**TASK OBJECTIVE**.
In the listing, determine how many lines contain "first". The reply is that number alone.

DATASET SECTION Block Start

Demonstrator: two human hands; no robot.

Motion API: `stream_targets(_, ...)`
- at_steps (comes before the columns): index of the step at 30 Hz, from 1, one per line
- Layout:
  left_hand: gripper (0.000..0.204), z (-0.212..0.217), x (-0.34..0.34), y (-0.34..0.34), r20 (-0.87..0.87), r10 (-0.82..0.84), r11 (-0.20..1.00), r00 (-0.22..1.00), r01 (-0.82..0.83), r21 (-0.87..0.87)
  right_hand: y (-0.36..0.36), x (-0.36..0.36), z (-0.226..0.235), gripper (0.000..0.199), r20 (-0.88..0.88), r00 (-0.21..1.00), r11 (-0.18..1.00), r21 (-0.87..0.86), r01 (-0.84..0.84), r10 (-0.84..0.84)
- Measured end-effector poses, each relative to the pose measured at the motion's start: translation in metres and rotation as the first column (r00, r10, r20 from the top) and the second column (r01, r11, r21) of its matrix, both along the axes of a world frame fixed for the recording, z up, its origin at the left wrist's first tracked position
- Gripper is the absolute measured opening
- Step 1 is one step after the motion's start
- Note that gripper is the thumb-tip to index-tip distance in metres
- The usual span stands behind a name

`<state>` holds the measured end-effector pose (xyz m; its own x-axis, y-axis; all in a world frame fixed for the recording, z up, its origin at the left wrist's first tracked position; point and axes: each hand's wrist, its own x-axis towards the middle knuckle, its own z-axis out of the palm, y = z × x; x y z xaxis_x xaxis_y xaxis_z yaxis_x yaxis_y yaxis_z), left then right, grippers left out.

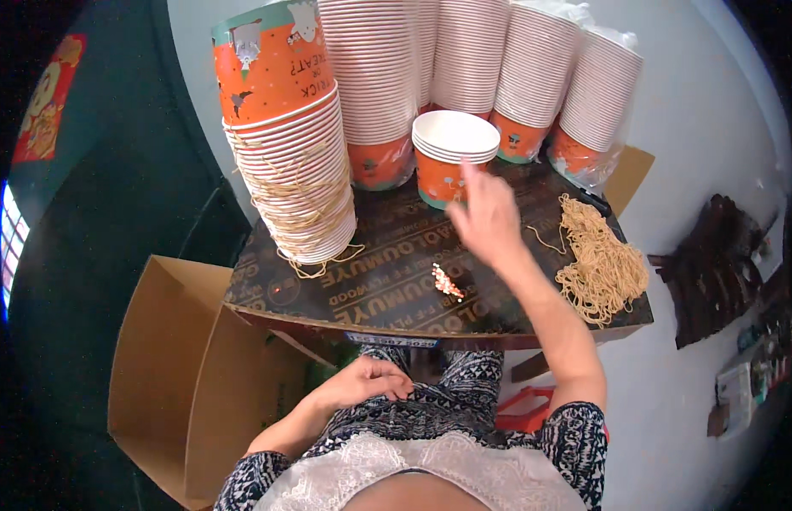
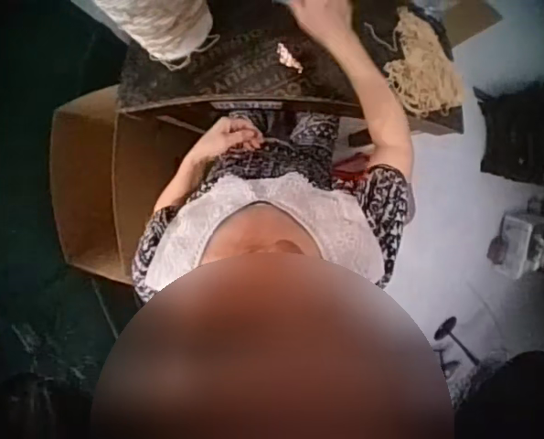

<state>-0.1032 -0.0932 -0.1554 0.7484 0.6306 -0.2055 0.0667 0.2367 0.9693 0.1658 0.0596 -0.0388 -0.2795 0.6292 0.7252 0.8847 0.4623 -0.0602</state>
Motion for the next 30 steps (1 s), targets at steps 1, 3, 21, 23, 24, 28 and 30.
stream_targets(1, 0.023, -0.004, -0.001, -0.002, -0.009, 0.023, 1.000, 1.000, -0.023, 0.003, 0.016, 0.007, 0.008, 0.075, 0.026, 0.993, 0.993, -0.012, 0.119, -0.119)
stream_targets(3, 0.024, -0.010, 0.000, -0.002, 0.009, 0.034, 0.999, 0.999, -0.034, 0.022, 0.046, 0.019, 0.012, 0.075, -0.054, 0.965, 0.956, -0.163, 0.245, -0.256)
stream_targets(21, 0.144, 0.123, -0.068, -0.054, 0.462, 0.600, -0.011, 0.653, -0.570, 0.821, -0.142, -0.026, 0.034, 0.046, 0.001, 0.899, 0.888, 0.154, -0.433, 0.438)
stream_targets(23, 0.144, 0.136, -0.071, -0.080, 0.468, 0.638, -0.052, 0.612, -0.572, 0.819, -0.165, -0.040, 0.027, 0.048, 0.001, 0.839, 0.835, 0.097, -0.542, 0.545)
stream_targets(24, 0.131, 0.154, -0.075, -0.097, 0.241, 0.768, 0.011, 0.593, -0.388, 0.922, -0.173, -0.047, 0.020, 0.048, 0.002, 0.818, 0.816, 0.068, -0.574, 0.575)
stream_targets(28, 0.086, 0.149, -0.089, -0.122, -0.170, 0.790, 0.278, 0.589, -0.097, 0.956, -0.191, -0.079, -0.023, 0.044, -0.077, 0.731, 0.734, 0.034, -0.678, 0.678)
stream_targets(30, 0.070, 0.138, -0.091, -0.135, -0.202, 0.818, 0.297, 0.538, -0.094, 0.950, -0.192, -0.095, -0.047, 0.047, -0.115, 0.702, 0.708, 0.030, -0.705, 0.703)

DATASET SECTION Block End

**SOLUTION**.
2